Budgeting Tips for Commercial Property Management Today

When it comes to managing commercial property today, the budgeting process is quite important.  When you establish a budget correctly, it can help you as the property manager and also the landlord direct and control the income and expenditure for the asset throughout the financial year.

So this financial control process is really suitable for those properties with a number of tenants.  There is no point wasting time in applying this system to a basic single tenant in an industrial shed.  Budgets relate well to office and retail property.
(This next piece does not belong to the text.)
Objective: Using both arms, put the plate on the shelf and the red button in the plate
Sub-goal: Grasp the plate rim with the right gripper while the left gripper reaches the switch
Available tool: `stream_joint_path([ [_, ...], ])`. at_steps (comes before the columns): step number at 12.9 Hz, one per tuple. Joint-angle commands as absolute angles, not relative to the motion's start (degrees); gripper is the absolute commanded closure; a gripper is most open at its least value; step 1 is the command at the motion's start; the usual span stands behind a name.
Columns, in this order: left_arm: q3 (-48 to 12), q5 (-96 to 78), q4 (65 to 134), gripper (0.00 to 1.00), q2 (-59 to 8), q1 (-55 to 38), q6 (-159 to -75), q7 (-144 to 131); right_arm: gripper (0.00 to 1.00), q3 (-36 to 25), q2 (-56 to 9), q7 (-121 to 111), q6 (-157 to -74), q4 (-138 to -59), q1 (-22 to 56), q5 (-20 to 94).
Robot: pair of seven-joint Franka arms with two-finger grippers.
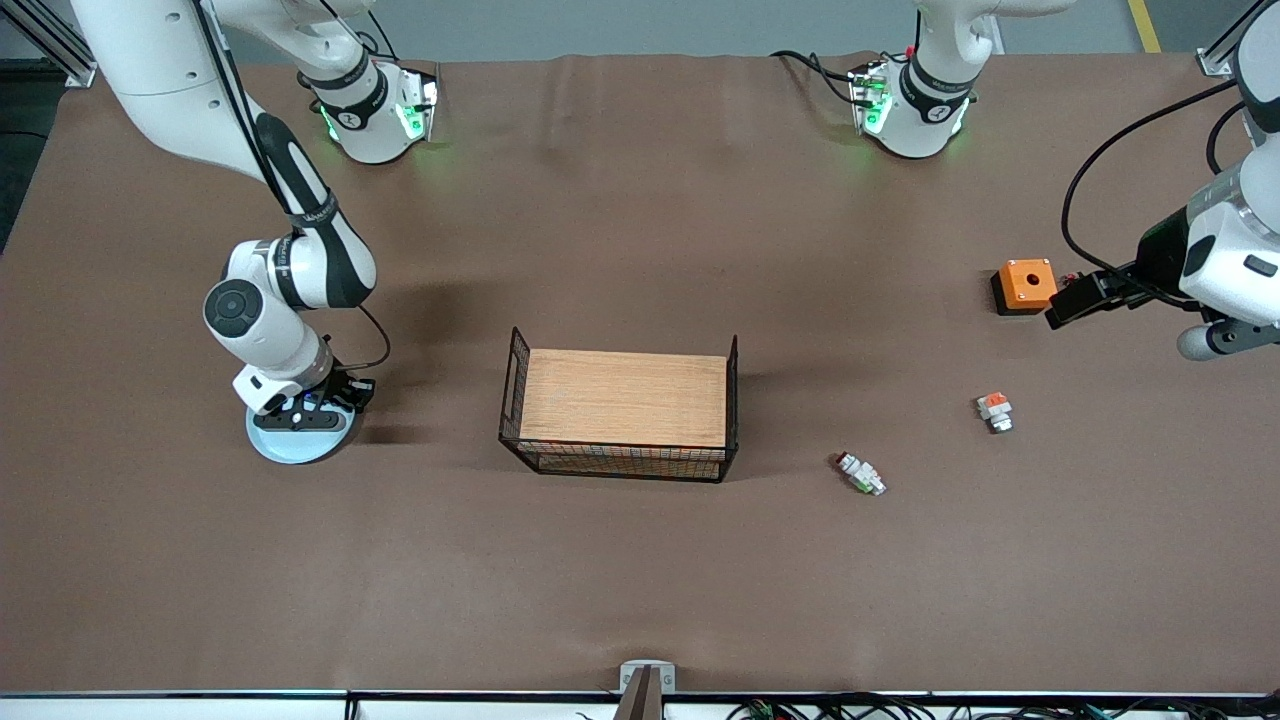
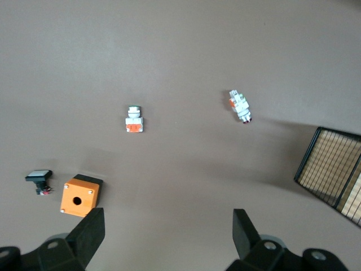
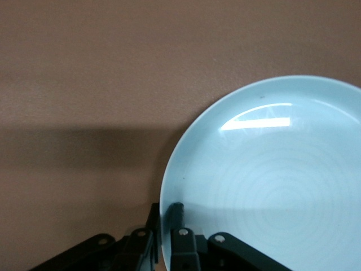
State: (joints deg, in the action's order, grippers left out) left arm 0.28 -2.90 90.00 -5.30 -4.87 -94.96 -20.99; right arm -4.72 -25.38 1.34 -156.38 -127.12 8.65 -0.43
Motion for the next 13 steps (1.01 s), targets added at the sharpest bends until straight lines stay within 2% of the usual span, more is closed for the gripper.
stream_joint_path([
  [1,0.2,-4.0,89.0,0.0,-7.1,-5.3,-97.5,-27.0,1.0,-4.9,-24.0,-5.6,-155.0,-127.2,9.0,-0.1],
  [2,0.2,-4.0,89.0,0.0,-7.9,-5.8,-97.9,-28.4,1.0,-4.9,-22.3,-6.6,-153.0,-127.1,9.1,-0.4],
  [5,0.2,-4.4,89.0,0.0,-9.7,-5.8,-99.7,-28.9,1.0,-4.9,-14.1,-8.3,-136.8,-123.4,12.8,-2.9],
  [7,0.2,-4.4,89.0,0.0,-10.6,-6.1,-100.3,-28.9,1.0,-4.7,-10.6,-8.4,-120.9,-115.3,17.3,-7.2],
  [9,0.2,-4.5,89.0,0.0,-12.3,-6.2,-101.8,-28.9,1.0,-4.7,-10.0,-9.0,-107.5,-105.3,22.9,-7.7],
  [12,0.2,-4.1,89.0,0.0,-15.5,-7.0,-104.0,-28.8,1.0,-3.1,-9.2,-12.5,-97.7,-94.5,29.2,-6.6],
  [13,0.2,-4.5,89.0,0.0,-16.9,-7.7,-104.1,-28.9,1.0,-2.5,-9.0,-15.7,-96.8,-92.7,30.7,-6.0],
])
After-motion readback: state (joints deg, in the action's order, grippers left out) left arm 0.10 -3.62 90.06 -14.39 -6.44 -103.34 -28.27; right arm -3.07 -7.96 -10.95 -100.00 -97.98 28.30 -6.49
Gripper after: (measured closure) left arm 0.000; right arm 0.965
If you manage properties that you consider are of reasonable quality and cash flow, the budgeting process becomes a significant point of difference in your services as a property manager.  When a property is managed well, the client can then be inclined to give you more properties or better fees.

Here are some tips to help you establish a budget in commercial or retail property management.

  1. Determine the financial year for the building.  That financial year should suit the landlord when it comes to accounting and taxation.  In most cases the financial year will be the period between July and June.
  2. In the three months leading up to the start of the new financial period, it is necessary to consider the factors of income and expenditure that apply to the property.  At that time you will have nine months of financial activity to base your assumptions on.  You can then quite easily project the remaining income expectations of the last quarter of the year.  The same rules would apply with expenditure for that period of time.
  3. The income for the property can be assessed taking into account the factors of tenancy mix, lease structure, rent reviews, lease expiry, and vacancies.  You will also need to look at the trends relating to market rental and vacancy rates in the local area.  Determine the cash flow that is coming from the current tenancy mix, and then apply some process of logic to project the income over the next 12 months.  Allow for some vacancies as you will have some.  Allow for some incentives such as rent frees as you will need them.
  4. Form an opinion as to the supply and demand of rentable space in the local area.  Look for the problems of oversupply or under supply.  They will both have impact on the performance of your property.
  5. The expenditure of a managed property should always be tracked.  All expenditure activity should be categorized and timed.  Some of that expenditure will be for repairs and maintenance; other expenditure will be for timed accounts such as rates and taxes, insurance, and maintenance contracts.  The expenditure budget that you create for your managed property should take into account the impact of timing of all large and major invoices.
  6. All of the leases and the lease assumptions for the building will create an income stream.  That income stream can be tracked into a spreadsheet splitting the income across the months of the year.  At the base of that spreadsheet, the same structure will apply as to expenditure.  It is then a easy to apply the gross income for a particular month and remove from it the expected expenditure.  This then says that the net income should appear at the base of the spreadsheet as a simple result between gross income and expenditure.

It takes time to establish a good property budget.  As you move through the process, keep your notes and the details of your assumptions on the same spreadsheet.  It is then easy to refer back to next year when you need to repeat the budgeting process.